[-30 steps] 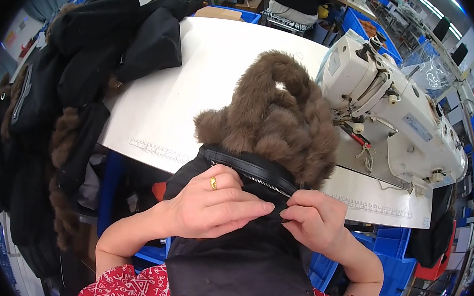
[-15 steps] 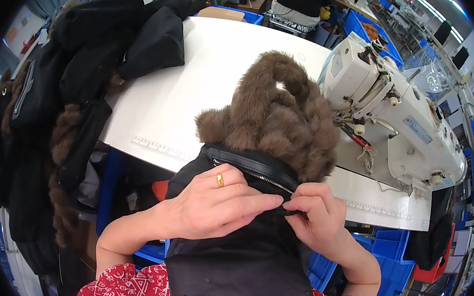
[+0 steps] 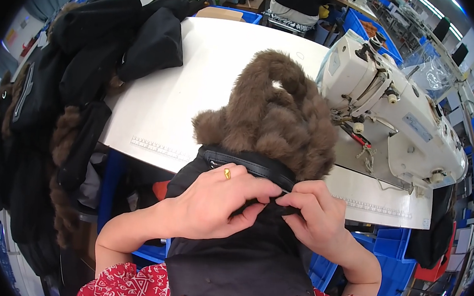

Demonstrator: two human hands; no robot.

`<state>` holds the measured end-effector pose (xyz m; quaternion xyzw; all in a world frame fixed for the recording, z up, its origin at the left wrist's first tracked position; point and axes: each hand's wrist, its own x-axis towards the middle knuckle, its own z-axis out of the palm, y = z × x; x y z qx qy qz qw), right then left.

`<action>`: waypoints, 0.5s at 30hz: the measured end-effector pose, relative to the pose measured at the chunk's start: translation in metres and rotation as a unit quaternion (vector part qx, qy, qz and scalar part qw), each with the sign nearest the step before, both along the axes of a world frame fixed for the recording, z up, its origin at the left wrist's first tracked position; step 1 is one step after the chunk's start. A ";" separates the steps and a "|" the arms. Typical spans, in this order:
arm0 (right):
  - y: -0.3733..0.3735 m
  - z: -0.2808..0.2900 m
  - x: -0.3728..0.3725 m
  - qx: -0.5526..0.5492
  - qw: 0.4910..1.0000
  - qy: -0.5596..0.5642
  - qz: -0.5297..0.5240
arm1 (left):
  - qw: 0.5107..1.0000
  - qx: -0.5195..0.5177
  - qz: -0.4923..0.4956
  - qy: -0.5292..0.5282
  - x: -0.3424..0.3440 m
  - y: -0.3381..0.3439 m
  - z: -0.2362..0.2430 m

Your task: Sewing a fur lining into a black fabric garment component using an industrial sewing machine.

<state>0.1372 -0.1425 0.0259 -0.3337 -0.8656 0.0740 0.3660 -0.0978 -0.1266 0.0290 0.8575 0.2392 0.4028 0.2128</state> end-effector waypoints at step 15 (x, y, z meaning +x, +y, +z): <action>0.009 0.007 -0.010 -0.102 0.994 -0.023 -0.020 | 0.867 -0.484 -0.098 -0.072 -0.016 0.012 0.016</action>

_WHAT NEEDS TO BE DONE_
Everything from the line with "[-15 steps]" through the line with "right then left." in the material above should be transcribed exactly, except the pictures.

_ANSWER SECTION_
[-15 steps] 
[+0 steps] 

Demonstrator: two human hands; no robot.

`<state>` holds the measured end-effector pose (xyz m; quaternion xyzw; all in a world frame fixed for the recording, z up, its origin at the left wrist's first tracked position; point and axes: each hand's wrist, its own x-axis towards the middle knuckle, its own z-axis out of the palm, y = z × x; x y z qx qy qz qw), right then left.

Nothing else is needed, and the exercise is over.